Red Flags and False Positives

Do not reject a Chef candidate just because their CV uses different wording from your job description. Equivalent tools, adjacent industries or non-linear career paths can still be relevant if the evidence shows transferable delivery. At the same time, watch for false positives: repeated keyword lists with no outcomes, senior titles without ownership, unexplained job movement, or claims that do not match the level of responsibility required. Treat missing information as a reason to mark a candidate Hold rather than forcing a yes or no decision too early. Marxel's four-bucket output is useful here because Hold candidates can be given follow-up questions while clearly mismatched CVs stay separate from the shortlist.
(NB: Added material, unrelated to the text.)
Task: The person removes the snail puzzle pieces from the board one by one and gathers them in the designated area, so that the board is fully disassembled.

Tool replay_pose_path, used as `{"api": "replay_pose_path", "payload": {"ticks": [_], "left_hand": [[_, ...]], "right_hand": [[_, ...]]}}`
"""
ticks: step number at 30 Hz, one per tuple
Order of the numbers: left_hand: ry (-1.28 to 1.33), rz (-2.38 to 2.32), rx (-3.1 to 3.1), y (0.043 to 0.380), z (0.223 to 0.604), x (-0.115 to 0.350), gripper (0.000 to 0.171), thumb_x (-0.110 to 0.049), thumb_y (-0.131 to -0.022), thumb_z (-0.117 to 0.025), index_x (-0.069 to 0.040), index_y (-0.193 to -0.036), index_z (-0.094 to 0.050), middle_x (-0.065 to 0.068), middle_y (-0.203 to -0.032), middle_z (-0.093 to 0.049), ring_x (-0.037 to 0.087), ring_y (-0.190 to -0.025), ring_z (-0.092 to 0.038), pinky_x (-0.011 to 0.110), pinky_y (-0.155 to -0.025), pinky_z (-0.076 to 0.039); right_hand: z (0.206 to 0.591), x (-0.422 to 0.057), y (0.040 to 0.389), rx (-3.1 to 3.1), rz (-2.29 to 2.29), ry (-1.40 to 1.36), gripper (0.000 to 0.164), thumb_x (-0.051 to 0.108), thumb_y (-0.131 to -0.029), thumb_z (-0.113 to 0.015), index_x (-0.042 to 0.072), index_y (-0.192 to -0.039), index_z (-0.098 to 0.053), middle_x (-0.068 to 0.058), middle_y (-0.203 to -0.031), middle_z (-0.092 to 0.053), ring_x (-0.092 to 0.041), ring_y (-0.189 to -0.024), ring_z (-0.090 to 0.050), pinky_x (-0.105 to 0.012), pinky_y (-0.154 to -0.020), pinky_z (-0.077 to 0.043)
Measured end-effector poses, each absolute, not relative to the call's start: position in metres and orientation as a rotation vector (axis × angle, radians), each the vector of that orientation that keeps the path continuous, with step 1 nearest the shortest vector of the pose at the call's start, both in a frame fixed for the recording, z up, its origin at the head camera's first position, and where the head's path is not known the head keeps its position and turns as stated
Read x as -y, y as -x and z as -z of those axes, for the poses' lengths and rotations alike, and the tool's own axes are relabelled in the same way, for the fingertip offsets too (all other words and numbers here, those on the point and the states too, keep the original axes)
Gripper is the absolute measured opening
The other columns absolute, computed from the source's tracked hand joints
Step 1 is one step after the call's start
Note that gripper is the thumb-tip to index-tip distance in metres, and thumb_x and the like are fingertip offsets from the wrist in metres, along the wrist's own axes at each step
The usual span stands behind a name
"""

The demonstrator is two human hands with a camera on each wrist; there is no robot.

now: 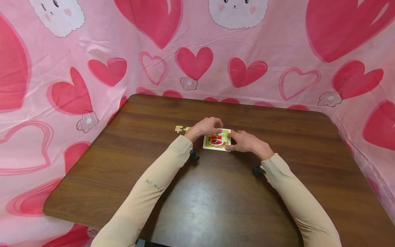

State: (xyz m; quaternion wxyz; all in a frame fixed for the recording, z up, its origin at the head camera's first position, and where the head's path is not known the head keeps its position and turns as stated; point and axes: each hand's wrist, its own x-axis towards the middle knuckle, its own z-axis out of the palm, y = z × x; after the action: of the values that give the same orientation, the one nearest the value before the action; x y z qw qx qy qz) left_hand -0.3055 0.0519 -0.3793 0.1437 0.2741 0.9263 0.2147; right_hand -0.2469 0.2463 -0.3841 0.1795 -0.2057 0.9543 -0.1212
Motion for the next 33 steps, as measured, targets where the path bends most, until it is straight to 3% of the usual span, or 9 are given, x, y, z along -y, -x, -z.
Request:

UK Hiring Notes and Salary Context

For UK hiring teams, the typical market range for this template is £20,000 - £50,000, but salary should be checked against location, seniority, sector, remote expectations and benefits. London roles, regulated industries and hard-to-fill specialisms often need different ranges from regional or hybrid roles. Avoid writing requirements that unnecessarily narrow the pool where equivalent experience would work as well as a specific degree or credential. Keep screening criteria job-related, documented and consistently applied before hiring manager review, especially when several reviewers are shortlisting the same applicant batch. Record why each must-have criterion matters so later decisions remain explainable during review.

Follow-Up Questions for Chef Candidates

Focus on culinary skills and kitchen leadership experience. Follow-up questions should clarify evidence, not repeat the job advert. Ask candidates to explain the scale of their work, the trade-offs they made, and the results they can evidence. For Potential candidates, focus on gaps that would affect ramp time. For Hold candidates, ask about missing must-have criteria, unclear dates, tool depth, stakeholder exposure or ownership level. Marxel can generate role-specific follow-up questions from the same screening rubric.

  • Which project best shows your fit for this Chef role, and what did you personally own?
  • Which requirement from this brief is least visible on your CV, and how would you evidence it?
  • What trade-off or decision in a recent role would help us understand your judgement?
  • Which tools or workflows from this role have you used in a production or client-facing setting?

Chef Job Description FAQs

A strong Chef job description should explain the role outcomes, reporting line, responsibilities, must-have requirements, useful skills, salary context and hiring process. It should distinguish essential criteria from nice-to-have experience so recruiters can screen fairly and consistently.